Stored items

▬▬▬

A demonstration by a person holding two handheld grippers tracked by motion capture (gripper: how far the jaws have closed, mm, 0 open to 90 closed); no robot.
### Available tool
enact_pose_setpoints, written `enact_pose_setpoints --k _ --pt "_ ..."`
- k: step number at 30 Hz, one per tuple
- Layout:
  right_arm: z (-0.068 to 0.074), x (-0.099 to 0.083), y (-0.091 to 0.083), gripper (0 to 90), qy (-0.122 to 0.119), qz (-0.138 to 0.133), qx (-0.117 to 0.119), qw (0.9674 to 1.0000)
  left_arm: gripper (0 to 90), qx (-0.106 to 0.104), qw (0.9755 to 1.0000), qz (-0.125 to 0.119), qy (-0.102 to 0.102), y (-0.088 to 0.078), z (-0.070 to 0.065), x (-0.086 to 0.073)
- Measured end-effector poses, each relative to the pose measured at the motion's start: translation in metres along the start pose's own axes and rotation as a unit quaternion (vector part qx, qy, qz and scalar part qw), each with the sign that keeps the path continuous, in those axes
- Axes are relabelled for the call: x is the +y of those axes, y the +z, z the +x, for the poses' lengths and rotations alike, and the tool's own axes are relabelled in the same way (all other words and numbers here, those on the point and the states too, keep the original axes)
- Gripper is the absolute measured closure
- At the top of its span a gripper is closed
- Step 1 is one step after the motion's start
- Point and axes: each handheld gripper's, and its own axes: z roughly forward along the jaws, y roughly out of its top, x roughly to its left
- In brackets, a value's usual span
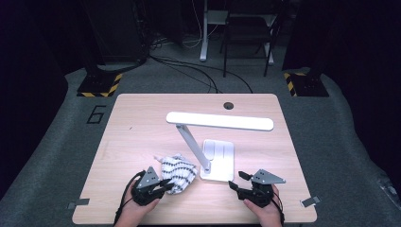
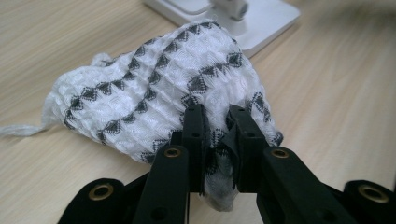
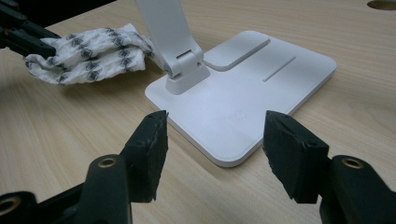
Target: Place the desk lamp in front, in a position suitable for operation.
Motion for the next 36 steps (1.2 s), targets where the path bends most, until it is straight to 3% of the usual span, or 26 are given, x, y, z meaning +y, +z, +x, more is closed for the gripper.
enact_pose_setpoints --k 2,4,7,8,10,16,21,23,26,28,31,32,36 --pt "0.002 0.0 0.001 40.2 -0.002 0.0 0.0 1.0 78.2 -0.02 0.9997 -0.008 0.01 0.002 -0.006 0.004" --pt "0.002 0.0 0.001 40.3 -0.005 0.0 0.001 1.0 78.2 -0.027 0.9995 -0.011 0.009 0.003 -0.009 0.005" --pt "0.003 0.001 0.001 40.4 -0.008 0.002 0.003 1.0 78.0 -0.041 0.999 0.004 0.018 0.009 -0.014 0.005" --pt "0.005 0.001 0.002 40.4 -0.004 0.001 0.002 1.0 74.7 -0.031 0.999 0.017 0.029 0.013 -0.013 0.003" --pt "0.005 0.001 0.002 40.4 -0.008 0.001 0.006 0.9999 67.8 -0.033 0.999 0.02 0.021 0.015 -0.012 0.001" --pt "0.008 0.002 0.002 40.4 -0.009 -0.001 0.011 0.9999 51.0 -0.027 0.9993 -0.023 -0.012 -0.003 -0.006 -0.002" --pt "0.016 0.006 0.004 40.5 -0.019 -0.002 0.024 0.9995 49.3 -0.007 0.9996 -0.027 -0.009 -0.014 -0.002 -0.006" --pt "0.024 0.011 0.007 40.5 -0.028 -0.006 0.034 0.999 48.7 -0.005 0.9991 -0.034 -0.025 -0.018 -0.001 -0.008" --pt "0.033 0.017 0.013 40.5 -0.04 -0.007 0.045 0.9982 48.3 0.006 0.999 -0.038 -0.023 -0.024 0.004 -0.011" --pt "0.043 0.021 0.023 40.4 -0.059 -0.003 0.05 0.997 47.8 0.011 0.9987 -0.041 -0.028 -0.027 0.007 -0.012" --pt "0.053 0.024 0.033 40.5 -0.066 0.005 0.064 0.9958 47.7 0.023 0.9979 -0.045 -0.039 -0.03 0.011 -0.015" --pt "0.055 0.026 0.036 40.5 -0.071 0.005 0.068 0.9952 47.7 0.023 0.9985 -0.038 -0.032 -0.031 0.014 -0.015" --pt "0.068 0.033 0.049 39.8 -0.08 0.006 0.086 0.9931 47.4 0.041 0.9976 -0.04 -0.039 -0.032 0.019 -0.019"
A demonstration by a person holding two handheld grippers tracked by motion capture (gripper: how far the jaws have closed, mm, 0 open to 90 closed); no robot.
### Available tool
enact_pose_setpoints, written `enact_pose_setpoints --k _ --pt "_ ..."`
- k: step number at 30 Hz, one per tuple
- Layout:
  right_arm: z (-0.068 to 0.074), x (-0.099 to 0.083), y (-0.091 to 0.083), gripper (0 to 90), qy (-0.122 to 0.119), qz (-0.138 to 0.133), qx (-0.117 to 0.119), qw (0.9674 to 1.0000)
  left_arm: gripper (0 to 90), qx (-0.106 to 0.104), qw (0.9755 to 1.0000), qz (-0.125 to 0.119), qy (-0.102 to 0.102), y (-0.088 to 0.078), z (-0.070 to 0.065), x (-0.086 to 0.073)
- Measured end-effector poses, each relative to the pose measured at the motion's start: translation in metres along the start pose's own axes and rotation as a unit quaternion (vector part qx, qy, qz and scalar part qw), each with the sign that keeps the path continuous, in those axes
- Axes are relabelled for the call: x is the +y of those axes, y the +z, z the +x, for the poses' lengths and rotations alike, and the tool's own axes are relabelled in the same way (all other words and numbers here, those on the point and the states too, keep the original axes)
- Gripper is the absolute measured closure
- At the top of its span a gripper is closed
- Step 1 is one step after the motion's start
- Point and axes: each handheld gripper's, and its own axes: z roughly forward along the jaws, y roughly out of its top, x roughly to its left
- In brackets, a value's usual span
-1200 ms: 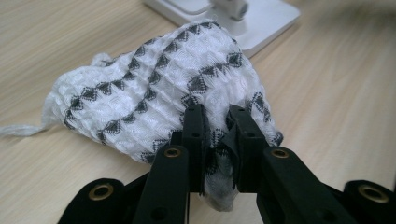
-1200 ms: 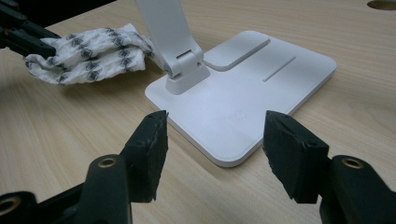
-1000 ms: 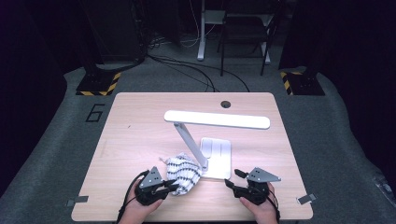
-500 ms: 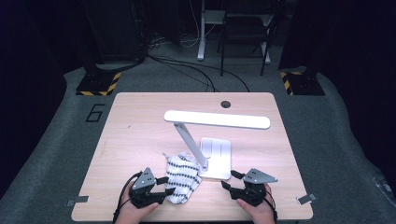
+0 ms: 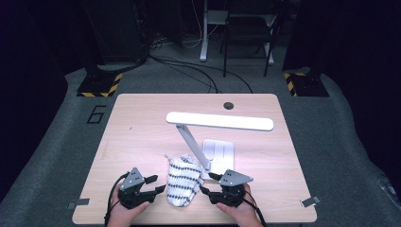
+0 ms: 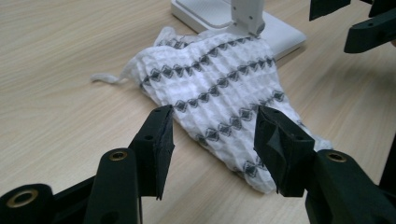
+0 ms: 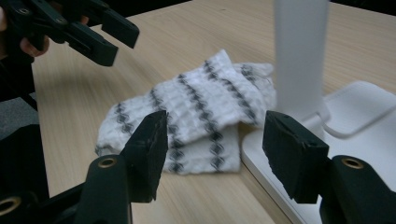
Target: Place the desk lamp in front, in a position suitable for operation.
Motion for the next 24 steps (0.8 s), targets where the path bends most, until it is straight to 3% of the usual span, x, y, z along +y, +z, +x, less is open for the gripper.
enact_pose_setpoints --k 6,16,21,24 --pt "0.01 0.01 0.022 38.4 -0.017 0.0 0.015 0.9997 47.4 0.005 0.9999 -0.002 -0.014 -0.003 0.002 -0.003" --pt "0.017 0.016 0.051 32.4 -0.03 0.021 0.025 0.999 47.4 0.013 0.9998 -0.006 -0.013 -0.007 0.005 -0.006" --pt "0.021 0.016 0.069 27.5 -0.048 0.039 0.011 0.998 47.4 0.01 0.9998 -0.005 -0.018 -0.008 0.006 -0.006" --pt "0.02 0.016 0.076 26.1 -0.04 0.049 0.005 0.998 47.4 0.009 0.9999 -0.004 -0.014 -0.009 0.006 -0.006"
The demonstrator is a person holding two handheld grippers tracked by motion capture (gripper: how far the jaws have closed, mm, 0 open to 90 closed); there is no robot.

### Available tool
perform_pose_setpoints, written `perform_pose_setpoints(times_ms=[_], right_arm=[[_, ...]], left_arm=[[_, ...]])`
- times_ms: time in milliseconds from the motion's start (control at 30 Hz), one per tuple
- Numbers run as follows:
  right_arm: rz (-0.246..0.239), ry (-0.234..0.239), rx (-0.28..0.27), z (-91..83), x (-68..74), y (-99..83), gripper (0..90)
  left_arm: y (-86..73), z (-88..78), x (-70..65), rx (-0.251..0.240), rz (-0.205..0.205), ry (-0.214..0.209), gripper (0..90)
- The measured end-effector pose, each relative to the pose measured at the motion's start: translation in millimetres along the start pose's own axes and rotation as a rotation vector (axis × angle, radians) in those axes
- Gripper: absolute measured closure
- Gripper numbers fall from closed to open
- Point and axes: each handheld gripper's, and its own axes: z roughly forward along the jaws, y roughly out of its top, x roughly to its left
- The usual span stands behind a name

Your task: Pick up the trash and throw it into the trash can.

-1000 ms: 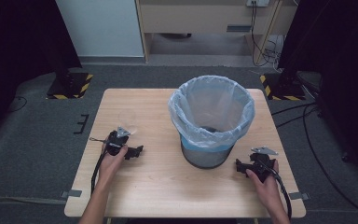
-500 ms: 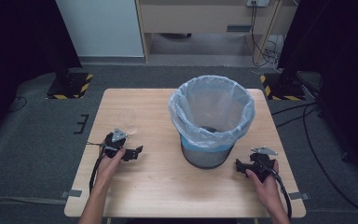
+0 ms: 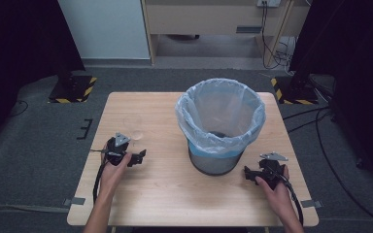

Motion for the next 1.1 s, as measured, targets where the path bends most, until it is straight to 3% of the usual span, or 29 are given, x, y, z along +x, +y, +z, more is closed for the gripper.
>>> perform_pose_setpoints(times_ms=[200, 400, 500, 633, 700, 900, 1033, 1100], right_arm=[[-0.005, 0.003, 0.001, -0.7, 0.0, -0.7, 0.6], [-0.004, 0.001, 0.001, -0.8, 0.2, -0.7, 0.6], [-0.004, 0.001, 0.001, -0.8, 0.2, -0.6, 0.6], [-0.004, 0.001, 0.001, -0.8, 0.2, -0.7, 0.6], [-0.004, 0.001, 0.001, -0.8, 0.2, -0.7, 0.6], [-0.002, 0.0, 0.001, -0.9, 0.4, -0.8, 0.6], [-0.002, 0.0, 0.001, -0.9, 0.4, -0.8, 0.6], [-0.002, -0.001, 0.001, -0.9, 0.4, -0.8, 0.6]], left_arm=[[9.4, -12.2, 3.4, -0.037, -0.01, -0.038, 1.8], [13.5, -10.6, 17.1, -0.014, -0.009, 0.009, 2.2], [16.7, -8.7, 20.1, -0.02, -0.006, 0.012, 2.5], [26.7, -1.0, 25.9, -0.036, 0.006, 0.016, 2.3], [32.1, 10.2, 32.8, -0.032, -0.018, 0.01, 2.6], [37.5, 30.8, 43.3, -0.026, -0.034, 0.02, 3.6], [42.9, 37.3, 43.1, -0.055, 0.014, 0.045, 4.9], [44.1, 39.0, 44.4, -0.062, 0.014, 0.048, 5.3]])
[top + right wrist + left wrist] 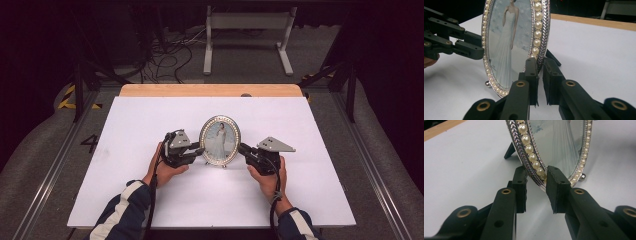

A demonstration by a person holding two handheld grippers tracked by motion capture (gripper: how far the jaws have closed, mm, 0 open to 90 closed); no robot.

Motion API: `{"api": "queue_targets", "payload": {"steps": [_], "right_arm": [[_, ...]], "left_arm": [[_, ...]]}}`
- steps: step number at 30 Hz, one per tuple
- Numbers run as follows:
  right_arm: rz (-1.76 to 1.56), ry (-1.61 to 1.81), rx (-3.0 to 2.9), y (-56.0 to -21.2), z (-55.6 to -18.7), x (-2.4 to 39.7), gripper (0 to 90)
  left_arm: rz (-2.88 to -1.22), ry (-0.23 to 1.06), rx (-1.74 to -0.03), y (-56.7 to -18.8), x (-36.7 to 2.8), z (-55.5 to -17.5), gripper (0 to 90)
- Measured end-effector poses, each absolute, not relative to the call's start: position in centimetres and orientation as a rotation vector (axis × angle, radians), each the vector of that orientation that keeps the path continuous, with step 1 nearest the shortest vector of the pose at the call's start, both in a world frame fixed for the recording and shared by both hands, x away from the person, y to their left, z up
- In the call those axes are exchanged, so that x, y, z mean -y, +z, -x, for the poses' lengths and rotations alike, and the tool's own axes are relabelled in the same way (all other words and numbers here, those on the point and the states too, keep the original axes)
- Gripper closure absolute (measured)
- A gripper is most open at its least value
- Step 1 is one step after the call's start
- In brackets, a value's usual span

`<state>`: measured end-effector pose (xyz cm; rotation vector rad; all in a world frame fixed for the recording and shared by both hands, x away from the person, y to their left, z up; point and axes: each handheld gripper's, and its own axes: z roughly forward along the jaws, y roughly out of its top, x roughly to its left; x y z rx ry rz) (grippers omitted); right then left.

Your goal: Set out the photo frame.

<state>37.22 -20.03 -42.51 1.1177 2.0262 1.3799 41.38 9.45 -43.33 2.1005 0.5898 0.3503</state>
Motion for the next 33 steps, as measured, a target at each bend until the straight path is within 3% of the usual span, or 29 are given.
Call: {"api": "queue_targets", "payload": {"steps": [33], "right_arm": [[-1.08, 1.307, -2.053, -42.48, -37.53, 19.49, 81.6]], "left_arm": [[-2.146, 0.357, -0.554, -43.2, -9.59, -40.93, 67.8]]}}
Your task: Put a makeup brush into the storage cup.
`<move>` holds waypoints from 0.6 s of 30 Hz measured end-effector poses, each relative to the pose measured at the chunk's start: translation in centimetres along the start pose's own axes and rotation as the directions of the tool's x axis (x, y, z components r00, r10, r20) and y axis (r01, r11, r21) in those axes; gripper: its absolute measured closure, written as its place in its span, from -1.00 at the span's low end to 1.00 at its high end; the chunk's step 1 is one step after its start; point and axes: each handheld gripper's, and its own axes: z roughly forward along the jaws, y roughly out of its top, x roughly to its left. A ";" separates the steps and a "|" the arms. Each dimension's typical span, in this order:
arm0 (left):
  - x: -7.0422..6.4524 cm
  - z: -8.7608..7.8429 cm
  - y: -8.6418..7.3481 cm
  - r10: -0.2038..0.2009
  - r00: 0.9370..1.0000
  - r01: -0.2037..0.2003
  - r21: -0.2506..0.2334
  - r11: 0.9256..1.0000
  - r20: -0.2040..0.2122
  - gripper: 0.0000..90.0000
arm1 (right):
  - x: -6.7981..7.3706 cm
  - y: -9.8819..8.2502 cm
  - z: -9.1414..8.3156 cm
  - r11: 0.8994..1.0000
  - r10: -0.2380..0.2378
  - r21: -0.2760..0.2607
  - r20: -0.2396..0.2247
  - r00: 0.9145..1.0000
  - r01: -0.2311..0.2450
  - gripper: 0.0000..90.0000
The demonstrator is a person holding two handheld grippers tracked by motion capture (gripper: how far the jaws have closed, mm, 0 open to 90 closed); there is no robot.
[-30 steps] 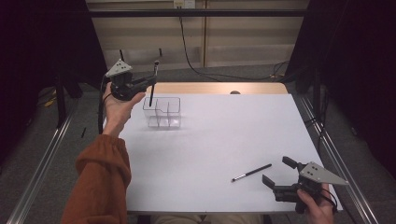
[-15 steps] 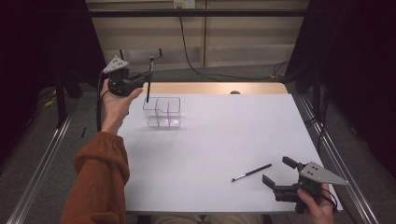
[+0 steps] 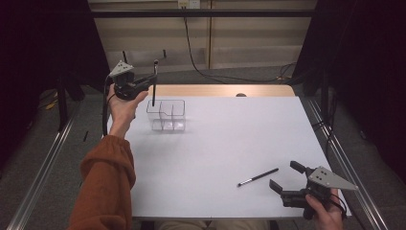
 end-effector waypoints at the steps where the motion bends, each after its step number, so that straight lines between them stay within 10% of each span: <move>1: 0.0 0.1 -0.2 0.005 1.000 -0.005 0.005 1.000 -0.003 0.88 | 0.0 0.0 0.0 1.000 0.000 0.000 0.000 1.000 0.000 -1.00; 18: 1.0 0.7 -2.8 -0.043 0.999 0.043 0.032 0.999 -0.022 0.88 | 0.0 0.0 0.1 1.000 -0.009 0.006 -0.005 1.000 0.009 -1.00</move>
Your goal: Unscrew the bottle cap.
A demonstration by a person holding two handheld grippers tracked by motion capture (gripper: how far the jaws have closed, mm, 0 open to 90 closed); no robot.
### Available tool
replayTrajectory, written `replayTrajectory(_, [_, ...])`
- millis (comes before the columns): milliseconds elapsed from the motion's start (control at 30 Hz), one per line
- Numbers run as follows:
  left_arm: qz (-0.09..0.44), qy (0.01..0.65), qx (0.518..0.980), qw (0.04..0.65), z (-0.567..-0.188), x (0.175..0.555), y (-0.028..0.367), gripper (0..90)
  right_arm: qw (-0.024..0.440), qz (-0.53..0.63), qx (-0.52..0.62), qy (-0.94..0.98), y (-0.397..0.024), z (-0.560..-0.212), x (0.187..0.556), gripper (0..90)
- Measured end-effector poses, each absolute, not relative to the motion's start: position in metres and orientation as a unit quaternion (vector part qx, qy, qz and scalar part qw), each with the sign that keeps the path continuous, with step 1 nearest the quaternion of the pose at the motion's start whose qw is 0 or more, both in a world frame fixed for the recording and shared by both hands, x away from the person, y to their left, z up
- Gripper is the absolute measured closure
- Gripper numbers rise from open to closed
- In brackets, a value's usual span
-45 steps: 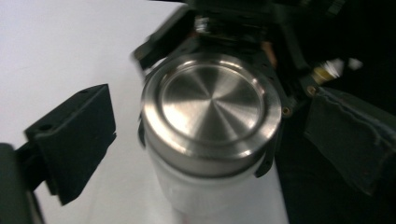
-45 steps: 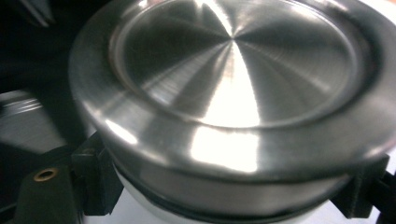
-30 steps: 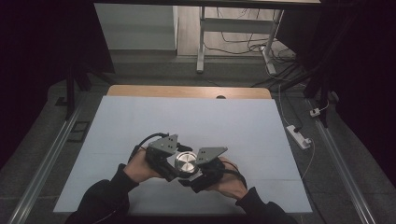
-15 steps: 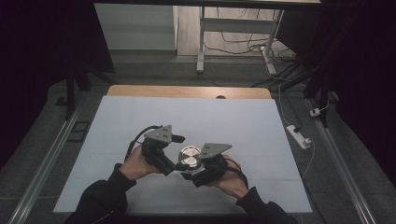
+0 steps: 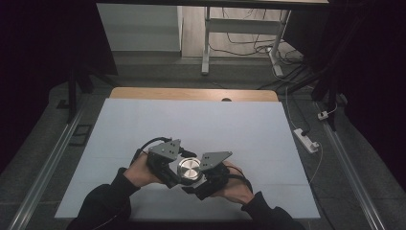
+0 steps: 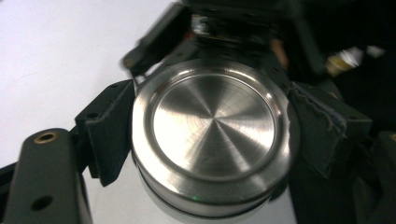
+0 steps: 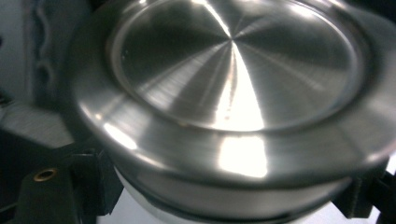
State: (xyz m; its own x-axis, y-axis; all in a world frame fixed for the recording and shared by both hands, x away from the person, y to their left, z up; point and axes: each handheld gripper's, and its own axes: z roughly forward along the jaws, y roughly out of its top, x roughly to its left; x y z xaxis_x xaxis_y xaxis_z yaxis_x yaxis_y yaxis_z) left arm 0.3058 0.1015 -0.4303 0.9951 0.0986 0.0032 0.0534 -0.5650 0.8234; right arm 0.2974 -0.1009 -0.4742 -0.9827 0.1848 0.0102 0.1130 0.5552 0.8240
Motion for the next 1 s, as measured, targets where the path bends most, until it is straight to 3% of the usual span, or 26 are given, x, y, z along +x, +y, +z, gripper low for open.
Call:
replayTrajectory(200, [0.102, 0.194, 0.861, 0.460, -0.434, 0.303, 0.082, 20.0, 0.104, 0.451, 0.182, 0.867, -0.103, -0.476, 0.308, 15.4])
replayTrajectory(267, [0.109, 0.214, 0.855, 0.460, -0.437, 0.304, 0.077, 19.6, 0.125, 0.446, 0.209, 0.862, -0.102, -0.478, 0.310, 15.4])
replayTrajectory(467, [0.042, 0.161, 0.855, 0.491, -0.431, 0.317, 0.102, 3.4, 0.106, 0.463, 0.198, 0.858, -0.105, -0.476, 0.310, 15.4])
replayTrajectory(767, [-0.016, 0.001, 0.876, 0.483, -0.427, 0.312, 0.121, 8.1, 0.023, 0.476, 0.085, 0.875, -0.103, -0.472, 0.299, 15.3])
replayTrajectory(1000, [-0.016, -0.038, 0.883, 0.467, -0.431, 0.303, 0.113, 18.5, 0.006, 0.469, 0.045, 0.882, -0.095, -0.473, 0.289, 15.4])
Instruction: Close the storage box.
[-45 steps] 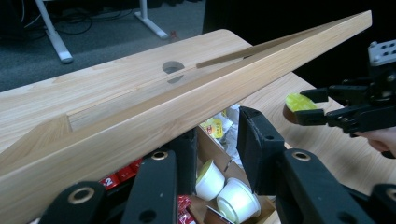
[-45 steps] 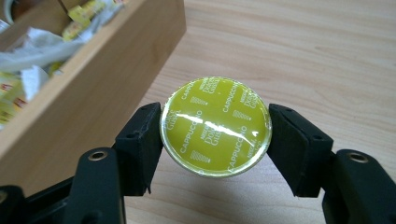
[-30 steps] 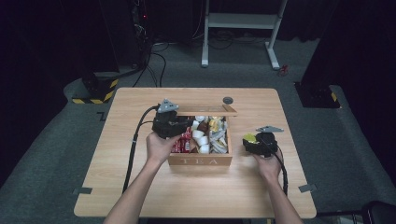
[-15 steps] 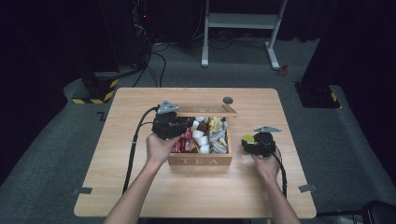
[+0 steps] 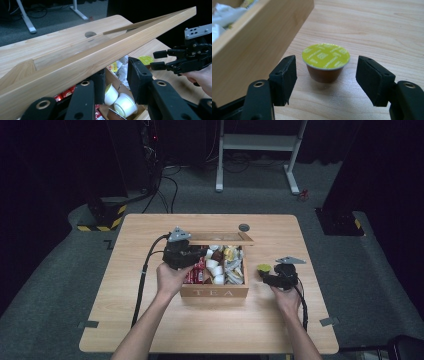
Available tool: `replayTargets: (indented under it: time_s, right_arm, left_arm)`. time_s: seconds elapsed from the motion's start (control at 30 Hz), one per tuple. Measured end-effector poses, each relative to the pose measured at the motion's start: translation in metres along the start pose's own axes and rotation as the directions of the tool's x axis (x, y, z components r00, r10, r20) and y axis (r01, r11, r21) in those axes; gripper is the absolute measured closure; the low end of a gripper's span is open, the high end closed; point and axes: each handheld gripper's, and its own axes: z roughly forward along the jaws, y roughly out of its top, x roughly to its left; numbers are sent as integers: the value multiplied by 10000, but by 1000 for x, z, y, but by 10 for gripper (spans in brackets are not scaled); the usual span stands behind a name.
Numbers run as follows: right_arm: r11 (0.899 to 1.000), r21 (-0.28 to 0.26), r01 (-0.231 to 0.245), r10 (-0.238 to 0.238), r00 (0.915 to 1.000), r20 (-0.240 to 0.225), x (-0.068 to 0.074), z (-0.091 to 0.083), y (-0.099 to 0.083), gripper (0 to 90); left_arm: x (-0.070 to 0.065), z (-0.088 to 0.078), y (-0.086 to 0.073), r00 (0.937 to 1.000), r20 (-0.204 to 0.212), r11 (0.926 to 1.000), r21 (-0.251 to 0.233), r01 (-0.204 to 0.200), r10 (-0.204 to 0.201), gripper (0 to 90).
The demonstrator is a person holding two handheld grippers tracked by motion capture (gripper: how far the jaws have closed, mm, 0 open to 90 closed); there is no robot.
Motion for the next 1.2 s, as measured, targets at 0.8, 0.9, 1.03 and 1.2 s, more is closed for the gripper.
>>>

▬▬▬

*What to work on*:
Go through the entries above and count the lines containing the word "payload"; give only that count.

*Solution to this task*:
2